Note that I use Python 3.6 f-strings.
Otherwise use '{:02d}'.format(i.hour)
pd.DataFrame([dict(
hour=f'{i.hour:02d}',
day=i.strftime('%a'),
minute=v.seconds // 60
) for i, v in s.items()])
day hour minute
0 Tue 22 27
1 Tue 23 60
2 Wed 00 60
3 Wed 01 32
Option 3
And since the topic of speed came up, I wanted to offer another option that considers that.
a = np.array('Mon Tue Wed Thu Fri Sat Sun'.split())
pd.DataFrame(dict(
hour=s.index.hour.astype(str).str.zfill(2),
day=a[s.index.weekday],
minute=s.values.astype('timedelta64[m]').astype(int)
))
day hour minute
0 Tue 22 27
1 Tue 23 60
2 Wed 00 60
3 Wed 01 32
Note: I altered functions to ensure output was identical. Namely focusing on getting column order correct and Hour
column as a string.
def jez(s):
a = s.index.strftime('%H')
b = s.index.strftime('%a')
c = s.dt.floor('T').dt.total_seconds().div(60).astype(int)

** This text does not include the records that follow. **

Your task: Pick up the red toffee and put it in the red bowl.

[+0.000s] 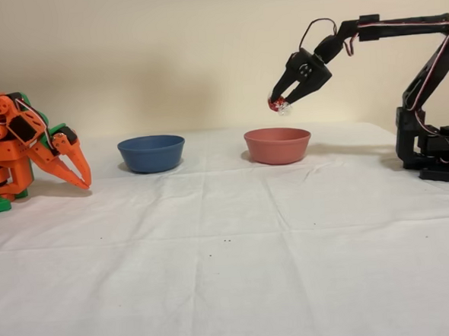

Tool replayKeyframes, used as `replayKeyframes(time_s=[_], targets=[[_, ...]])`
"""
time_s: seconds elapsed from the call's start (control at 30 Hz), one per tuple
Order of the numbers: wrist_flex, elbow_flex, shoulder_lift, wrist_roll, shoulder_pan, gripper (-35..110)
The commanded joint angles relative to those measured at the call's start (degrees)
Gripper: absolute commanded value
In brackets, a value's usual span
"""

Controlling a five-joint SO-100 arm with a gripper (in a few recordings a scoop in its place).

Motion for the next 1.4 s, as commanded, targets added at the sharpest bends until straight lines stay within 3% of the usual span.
replayKeyframes(time_s=[0.0,1.0,1.37], targets=[[-1.85,-2.55,-0.18,-0.97,3.16,5],[-9.84,2.11,-5.54,-0.79,8.0,5],[-8.44,2.02,-3.78,0.53,8.26,22]])
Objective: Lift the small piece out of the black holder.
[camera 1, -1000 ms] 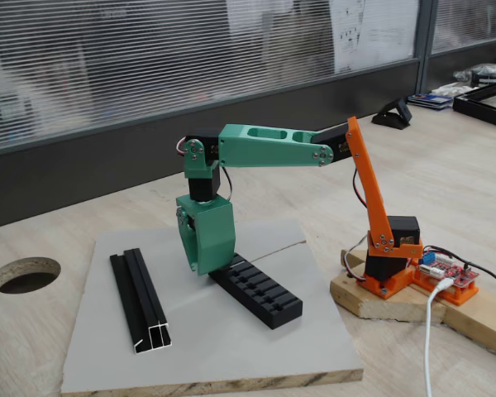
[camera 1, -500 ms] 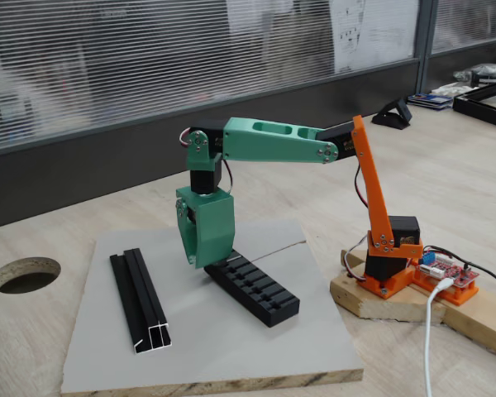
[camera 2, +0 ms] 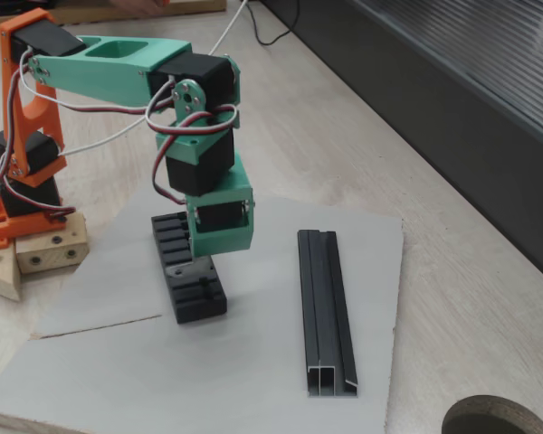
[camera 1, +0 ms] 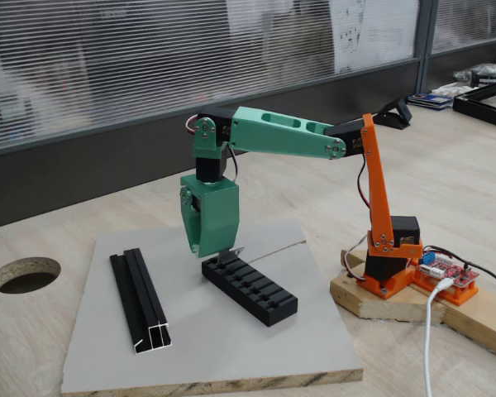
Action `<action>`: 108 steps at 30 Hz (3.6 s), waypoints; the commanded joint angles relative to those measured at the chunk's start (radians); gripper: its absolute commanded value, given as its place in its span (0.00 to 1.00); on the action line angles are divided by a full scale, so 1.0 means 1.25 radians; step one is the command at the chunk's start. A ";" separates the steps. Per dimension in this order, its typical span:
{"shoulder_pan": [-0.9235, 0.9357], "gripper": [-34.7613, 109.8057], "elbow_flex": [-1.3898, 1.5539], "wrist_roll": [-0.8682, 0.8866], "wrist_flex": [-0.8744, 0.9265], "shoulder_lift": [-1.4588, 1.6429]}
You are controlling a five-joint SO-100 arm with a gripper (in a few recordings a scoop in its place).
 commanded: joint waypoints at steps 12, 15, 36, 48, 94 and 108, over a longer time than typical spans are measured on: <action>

return pd.DataFrame({'hour':a,'day':b,'minute':c.values},
columns=['hour','day','minute'])
def pir1(s):
return pd.DataFrame(
np.core.defchararray.split(s.index.strftime('%H %a')).tolist(),
columns=['hour', 'day']
).assign(minute=(s.dt.seconds // 60).values)
def pir2(s):
return pd.DataFrame([dict(
hour=f'{i.hour:02d}',
day=i.strftime('%a'),
minute=v.seconds // 60
) for i, v in s.items()], columns=['hour', 'day', 'minute'])
def pir3(s):
a = np.array('Mon Tue Wed Thu Fri Sat Sun'.split())
return pd.DataFrame(dict(
hour=s.index.hour.astype(str).str.zfill(2),
day=a[s.index.weekday],
minute=s.values.astype('timedelta64[m]').astype(int)
), columns=['hour', 'day', 'minute'])
res = pd.DataFrame(
np.nan,
[10, 30, 100, 300, 1000, 3000, 10000, 30000],
'jez pir1 pir2 pir3'.split()
)
for i in res.index:
start = pd.to_datetime("2007-02-21 22:32:41", infer_datetime_format=True)
rng = pd.date_range(start.floor('h'), periods=i, freq='h')
end = rng.max() + pd.to_timedelta("01:32:41")
left = pd.Series(rng, index=rng).clip_lower(start)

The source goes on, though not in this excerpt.